July 4, 1863 marked huge steps toward a more perfect union -- on July 3, the Confederates were turned back at Gettysburg, and on the holiday itself word came that Grant had taken Vicksburg. The tide in the Civil War had turned, and slavery was doomed.
A few months later, President Lincoln’s immortal Gettysburg Address added meaning to “the last full measure of devotion” that the soldiers had given on the field of battle -- the idea that to build our more perfect union, they had given their lives “dedicated to the proposition that all men are created equal.” Thus Lincoln injected “equality” more firmly into the definition of a more perfect union, adding profound value to Jefferson’s “life, liberty and the pursuit of happiness.”

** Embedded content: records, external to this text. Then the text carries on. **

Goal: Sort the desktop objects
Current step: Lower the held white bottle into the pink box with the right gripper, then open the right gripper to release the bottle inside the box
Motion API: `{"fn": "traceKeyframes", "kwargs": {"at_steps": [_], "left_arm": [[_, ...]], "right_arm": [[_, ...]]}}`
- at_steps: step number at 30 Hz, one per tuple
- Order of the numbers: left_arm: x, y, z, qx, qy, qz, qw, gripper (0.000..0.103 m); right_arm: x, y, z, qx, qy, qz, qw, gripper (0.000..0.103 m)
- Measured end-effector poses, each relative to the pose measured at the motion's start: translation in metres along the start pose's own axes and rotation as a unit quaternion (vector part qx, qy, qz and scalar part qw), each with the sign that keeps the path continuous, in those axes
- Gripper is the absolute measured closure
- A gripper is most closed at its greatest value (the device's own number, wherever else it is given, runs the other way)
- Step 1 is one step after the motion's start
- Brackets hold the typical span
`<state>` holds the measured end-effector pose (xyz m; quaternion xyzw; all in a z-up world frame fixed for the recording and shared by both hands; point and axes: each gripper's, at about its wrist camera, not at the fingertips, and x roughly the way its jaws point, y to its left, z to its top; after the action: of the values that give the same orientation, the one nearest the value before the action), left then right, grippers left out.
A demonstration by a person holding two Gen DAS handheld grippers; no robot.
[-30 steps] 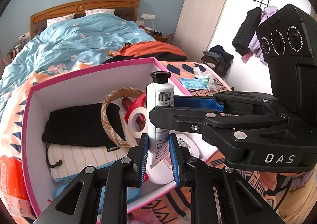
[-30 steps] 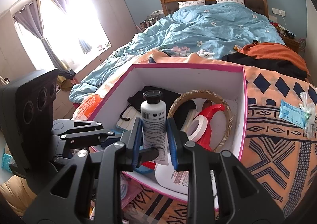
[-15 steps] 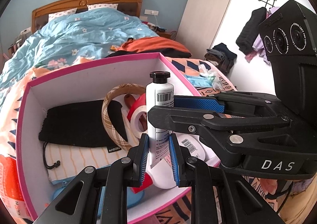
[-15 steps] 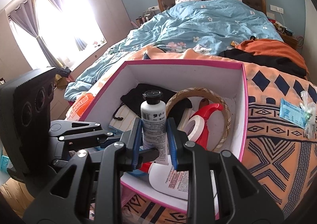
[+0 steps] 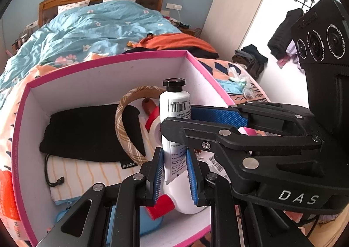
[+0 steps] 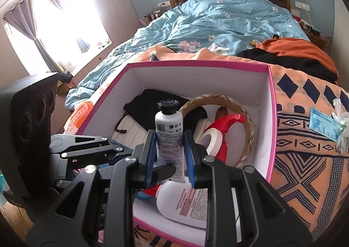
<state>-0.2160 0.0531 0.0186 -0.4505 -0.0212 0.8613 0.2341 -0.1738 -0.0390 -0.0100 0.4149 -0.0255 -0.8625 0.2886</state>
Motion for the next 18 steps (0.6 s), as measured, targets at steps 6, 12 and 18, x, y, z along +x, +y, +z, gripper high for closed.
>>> {"fn": "traceKeyframes", "kwargs": {"at_steps": [6, 12, 18], "left_arm": [[0.009, 0.007, 0.003, -0.015, 0.014, 0.000, 0.9998, 0.082], [0.017, 0.014, 0.006, -0.030, 0.028, -0.004, 0.9992, 0.082], [0.022, 0.018, 0.007, -0.037, 0.034, 0.000, 0.9988, 0.082]], "right_arm": [[0.011, -0.002, 0.003, -0.001, 0.012, -0.009, 1.000, 0.075], [0.020, -0.005, 0.005, 0.000, 0.023, -0.018, 1.000, 0.075], [0.029, -0.006, 0.007, -0.002, 0.033, -0.028, 0.999, 0.075]]}}
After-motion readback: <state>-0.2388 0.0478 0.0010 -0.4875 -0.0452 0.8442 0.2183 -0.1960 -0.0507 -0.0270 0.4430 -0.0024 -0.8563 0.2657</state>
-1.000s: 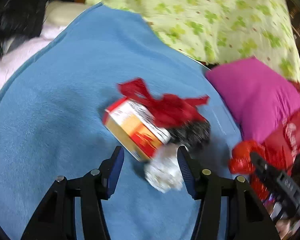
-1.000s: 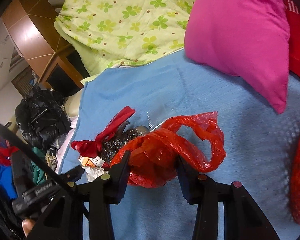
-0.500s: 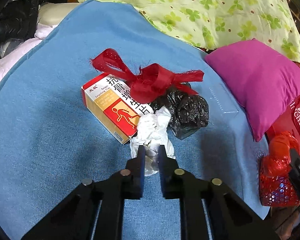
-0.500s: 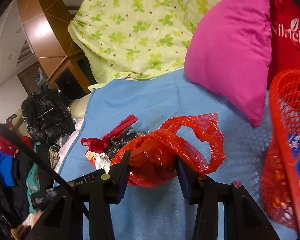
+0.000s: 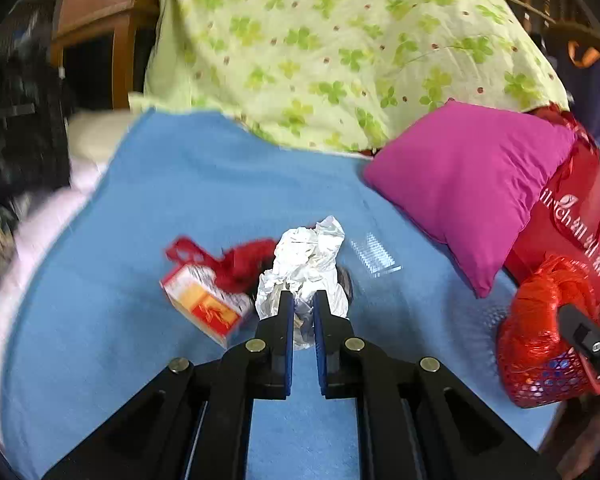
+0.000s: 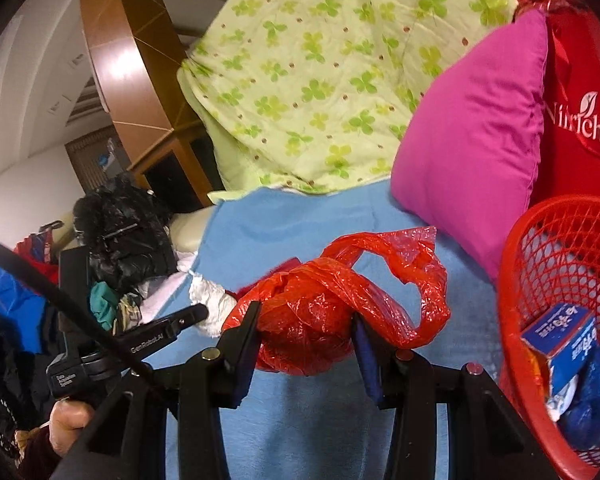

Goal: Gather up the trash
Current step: 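Carry the red bag and foil into the red mesh basket and release both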

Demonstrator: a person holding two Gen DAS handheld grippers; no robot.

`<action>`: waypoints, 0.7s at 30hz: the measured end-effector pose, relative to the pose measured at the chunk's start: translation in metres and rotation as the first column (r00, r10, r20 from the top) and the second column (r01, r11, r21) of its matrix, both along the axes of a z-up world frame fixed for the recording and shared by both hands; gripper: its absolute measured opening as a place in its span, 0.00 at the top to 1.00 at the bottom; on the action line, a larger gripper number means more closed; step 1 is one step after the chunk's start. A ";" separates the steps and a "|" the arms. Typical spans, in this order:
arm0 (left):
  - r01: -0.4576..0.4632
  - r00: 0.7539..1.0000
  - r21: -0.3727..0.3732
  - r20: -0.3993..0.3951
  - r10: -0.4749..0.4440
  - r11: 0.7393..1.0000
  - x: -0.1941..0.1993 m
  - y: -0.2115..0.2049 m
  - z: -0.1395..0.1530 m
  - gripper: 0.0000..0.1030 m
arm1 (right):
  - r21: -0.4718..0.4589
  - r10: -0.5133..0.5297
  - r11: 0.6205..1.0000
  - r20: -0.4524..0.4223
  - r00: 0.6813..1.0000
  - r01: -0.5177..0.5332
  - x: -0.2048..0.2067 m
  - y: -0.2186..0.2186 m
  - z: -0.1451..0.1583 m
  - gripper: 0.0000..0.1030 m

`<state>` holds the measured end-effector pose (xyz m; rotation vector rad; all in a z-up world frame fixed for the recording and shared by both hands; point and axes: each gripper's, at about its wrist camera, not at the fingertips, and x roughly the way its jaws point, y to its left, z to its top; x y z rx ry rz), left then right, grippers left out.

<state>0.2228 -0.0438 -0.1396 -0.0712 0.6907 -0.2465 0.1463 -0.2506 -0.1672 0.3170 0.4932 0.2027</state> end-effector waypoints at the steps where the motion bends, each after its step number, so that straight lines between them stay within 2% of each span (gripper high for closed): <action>1: 0.002 1.000 0.017 0.021 -0.003 1.000 -0.003 -0.004 0.004 0.90 | -0.001 -0.002 1.000 0.006 1.000 0.002 -0.002 -0.001 0.002 0.55; 8: 0.015 0.994 0.089 0.110 -0.025 0.996 -0.017 -0.025 0.021 0.90 | -0.017 -0.043 0.999 0.059 0.997 0.044 -0.023 -0.017 0.015 0.55; 21: 0.071 0.980 0.120 0.176 -0.091 0.990 -0.032 -0.070 0.034 0.90 | 0.008 -0.140 0.990 0.116 0.983 0.140 -0.057 -0.066 0.029 0.55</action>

This July Fourth in Independence, Mo., the presumptive Democratic Party nominee Barack Obama gave a speech on patriotism, expanding the definition of the concept to include dissent and reform and change, taking real patriotism far beyond the narrow fences that right-wing zealots have built around the word in recent years. It was a good speech, and Sen. Obama can be proud of it.
The truth is, though, that the real July Fourth celebration in 2008 is Barack Obama’s nomination itself! After a fascinating, inspiring, and competitive primary, he was victorious over Sen. Hillary Clinton for the Democratic nomination.
The race was historic: The nomination of the oldest and largest political party in the world came down to a contest between an African American and a woman -- and the voters responded. A nation founded on the original sin of slavery may be on the verge of electing an African American to be our next president.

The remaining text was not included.